Rashad responded to the allegations of sexual assault at the hands of Cosby from supermodels such as Beverly Johnson and Janice Dickinson with an "Oh, please." However, some like attorney Gloria Allred were not supportive of her statements saying, "Phylicia, you should be supporting these women," at a press conference.

However, Rashad made it clear that she would never ask people to completely forget the women who were claiming they were abused.

"I am a woman. I would never say such a thing," Rashad insisted.

Roger Friedman of Showbiz 411 cleared up Rashad's statements that he wrote in a story after speaking with her.

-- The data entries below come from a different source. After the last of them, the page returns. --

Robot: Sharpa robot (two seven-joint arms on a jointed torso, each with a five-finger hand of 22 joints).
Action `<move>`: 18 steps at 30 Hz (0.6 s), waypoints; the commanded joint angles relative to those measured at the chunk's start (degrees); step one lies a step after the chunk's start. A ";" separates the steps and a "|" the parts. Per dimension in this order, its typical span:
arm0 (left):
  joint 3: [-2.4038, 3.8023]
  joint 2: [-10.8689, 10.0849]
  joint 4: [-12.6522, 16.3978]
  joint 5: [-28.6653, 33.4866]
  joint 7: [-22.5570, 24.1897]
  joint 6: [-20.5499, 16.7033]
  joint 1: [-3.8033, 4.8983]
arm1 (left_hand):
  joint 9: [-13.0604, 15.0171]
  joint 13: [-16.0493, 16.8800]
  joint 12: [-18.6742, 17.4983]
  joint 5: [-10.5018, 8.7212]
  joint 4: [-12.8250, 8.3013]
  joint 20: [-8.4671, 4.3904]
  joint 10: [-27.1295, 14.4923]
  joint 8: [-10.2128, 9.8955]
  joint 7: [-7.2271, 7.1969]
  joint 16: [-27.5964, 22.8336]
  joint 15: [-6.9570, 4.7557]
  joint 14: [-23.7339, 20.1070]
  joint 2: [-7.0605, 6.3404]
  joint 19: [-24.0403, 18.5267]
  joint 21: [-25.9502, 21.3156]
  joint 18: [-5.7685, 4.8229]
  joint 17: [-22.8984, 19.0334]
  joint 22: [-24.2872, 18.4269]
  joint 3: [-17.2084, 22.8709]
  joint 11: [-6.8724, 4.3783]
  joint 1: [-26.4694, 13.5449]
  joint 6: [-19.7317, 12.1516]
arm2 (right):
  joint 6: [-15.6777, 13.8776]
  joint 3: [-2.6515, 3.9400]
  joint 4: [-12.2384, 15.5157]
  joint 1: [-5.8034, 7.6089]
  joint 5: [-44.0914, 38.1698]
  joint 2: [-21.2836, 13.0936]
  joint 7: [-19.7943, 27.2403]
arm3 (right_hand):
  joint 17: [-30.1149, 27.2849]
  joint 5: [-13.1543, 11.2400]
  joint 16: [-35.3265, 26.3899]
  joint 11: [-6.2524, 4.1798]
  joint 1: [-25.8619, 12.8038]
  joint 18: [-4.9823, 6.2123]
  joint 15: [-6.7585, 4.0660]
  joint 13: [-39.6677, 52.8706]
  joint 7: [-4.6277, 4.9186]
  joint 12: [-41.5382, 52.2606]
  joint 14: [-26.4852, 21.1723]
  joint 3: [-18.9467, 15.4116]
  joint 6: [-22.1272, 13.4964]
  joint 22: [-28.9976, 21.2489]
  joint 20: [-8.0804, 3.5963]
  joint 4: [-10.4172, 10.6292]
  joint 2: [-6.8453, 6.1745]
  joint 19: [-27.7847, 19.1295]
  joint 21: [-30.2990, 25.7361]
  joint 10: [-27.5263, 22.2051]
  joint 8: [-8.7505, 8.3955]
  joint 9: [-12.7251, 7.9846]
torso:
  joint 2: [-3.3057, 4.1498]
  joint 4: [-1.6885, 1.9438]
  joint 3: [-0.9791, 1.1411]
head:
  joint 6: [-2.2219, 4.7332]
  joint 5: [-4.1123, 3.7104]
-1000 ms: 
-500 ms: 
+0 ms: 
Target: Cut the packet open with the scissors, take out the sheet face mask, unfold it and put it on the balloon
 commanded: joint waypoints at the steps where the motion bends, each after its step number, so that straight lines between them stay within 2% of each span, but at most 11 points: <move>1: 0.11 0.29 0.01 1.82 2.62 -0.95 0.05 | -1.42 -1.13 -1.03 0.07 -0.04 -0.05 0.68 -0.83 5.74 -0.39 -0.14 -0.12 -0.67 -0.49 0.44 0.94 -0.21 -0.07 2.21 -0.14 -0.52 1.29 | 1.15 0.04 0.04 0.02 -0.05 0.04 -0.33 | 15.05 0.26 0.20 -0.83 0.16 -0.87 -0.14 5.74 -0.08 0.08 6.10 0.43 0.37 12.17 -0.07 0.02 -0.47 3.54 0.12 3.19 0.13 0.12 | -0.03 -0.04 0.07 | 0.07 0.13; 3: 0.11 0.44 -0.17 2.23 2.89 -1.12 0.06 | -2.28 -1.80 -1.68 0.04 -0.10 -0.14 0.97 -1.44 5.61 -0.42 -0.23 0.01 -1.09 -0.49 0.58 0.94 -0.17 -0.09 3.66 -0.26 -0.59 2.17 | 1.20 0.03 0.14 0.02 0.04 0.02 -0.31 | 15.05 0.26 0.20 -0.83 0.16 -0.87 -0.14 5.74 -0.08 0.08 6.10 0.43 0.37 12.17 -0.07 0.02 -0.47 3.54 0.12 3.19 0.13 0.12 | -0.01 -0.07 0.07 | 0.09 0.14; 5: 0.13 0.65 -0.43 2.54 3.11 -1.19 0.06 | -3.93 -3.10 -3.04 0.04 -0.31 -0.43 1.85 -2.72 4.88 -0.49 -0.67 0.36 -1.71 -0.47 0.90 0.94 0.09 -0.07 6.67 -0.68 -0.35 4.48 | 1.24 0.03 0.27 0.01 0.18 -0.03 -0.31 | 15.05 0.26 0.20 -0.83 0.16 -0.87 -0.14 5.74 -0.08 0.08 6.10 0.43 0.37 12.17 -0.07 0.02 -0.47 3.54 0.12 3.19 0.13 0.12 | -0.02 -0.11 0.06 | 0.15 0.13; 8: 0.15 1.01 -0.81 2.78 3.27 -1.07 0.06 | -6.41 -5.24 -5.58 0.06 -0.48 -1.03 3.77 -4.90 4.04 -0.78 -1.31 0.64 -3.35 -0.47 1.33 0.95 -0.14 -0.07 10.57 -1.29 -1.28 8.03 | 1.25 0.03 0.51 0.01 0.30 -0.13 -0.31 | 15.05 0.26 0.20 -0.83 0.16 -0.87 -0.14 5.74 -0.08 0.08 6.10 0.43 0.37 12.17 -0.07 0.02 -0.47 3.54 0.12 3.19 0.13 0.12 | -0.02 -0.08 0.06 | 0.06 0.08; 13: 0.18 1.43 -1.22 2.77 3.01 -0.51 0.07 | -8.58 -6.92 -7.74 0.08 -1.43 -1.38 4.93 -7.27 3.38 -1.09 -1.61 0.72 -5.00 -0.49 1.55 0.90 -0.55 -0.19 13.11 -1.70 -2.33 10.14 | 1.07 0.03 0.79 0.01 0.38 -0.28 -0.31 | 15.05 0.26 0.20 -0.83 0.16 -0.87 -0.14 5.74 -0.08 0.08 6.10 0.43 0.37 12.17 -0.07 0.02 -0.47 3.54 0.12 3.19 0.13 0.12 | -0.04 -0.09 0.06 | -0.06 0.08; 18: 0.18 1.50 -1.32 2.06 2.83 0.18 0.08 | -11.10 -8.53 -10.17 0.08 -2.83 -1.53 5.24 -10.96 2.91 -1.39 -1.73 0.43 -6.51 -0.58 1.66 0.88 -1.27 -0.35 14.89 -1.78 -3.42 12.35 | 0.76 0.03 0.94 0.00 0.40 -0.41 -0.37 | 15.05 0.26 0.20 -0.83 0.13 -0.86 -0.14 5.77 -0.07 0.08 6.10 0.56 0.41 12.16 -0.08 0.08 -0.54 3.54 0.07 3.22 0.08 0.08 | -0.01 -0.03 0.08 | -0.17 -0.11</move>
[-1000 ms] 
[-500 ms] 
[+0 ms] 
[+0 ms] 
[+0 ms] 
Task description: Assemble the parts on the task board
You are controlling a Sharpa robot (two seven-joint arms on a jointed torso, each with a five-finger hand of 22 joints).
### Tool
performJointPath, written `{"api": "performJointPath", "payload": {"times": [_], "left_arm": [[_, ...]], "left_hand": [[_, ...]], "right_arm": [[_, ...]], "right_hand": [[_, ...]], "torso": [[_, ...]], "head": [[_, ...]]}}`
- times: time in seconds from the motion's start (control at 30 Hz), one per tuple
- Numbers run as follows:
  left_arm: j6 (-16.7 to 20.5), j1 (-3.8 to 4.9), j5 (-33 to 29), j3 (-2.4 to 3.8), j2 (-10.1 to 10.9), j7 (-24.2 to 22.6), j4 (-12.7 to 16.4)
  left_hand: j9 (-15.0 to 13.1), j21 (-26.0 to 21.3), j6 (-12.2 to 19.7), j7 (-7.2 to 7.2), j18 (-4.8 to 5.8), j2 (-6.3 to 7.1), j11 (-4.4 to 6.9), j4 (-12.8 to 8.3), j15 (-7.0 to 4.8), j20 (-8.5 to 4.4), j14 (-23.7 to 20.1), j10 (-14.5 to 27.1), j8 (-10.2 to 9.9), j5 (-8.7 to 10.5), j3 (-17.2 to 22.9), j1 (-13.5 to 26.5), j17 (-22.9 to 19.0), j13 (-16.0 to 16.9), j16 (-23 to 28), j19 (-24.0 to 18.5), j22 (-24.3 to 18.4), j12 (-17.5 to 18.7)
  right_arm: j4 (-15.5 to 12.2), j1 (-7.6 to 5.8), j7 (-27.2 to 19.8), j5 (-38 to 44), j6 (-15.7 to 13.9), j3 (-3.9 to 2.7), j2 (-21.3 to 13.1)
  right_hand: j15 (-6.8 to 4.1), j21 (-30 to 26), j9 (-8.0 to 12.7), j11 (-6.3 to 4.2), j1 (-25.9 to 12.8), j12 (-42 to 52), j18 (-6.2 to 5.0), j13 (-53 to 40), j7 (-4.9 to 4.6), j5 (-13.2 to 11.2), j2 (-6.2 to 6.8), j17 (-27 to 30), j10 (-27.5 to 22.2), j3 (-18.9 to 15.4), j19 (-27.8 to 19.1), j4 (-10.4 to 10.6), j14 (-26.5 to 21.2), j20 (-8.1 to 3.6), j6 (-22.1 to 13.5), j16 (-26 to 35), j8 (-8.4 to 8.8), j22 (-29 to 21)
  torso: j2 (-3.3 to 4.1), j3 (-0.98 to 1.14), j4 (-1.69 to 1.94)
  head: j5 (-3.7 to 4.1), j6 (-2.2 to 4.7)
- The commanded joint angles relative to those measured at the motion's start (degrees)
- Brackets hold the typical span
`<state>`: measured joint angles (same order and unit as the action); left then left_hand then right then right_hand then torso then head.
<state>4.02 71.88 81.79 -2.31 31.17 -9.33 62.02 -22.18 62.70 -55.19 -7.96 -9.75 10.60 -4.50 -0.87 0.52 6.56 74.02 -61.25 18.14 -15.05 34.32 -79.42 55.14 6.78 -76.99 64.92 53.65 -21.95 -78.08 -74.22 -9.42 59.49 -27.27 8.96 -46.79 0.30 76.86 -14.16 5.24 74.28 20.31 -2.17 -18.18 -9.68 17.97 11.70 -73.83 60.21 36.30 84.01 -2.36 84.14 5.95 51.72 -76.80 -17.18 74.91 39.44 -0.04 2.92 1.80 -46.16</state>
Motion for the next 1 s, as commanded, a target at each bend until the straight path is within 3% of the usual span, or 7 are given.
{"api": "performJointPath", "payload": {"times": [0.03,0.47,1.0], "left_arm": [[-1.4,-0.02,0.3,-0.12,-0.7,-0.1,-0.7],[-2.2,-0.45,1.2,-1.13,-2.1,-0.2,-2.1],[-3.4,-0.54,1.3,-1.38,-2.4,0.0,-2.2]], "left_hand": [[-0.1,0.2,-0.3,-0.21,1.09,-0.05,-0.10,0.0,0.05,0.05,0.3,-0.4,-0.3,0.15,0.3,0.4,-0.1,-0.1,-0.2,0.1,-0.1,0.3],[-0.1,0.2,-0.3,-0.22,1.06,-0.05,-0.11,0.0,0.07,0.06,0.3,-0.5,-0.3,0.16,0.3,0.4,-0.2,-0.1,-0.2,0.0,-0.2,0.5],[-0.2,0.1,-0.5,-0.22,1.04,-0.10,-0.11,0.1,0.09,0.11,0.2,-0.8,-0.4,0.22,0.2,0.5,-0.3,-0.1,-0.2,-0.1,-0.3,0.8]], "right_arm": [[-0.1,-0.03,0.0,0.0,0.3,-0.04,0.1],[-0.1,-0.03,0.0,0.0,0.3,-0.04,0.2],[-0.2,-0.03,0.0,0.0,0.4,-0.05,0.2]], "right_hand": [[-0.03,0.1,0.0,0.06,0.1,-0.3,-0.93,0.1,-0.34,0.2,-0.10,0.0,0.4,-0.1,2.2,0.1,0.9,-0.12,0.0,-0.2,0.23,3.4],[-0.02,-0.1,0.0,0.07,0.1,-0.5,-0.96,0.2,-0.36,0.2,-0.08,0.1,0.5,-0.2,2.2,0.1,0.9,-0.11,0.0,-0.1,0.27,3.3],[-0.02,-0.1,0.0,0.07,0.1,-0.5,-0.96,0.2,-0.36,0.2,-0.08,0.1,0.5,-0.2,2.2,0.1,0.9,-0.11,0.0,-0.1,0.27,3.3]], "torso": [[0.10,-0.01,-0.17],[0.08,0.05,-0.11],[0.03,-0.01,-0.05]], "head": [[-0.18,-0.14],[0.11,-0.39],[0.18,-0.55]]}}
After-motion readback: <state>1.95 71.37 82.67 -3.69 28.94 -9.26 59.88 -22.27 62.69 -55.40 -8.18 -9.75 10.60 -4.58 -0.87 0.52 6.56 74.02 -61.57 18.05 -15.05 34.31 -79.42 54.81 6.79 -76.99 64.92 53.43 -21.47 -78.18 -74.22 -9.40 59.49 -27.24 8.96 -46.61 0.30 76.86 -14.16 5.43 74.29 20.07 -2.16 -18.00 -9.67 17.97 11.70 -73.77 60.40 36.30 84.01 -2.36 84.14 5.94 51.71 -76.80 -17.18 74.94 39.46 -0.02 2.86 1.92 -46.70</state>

"I did not misquote Phylicia Rashad. But she didn't mean for it to be taken the way it was, and I should have punctuated," Friedman wrote on Showbiz 411. "There was NEVER the meaning in 'Forget those women' that she was saying to actually forget or dismiss then. She meant, 'those women aside' – as in, she's not talking about that, she's talking about Cosby's legacy being destroyed. It was conversational."

While Cosby's wife Camille Cosby has defended the comedian, his former television wife seemed to support the woman's stance and did not believe she was turning a blind eye to what was happening with her husband.

"This is a tough woman, a smart woman," Rashad said. "She's no pushover."

For Rashad, the growing number of allegations against Cosby could be attempts to keep Cosby off of television screens.

"Someone is determined to keep Bill Cosby off TV, and it's worked. All his contracts have been cancelled," Rashad told Showbiz 411 before speaking about Cosby's legacy. "This show represented America to the outside world. This was the American family. And now you're seeing it being destroyed. Why?"

Keshia Knight Pulliam, 35, played Cosby's television daughter Rudy Huxtable on "The Cosby Show." She also defended Cosby recently.

"Ultimately, they're just that, allegations. You know, it's very much been played out in the court of public opinion," she told "The Today Show." "But we're still in America, where ultimately you're innocent until proven guilty... That's just not the man I know."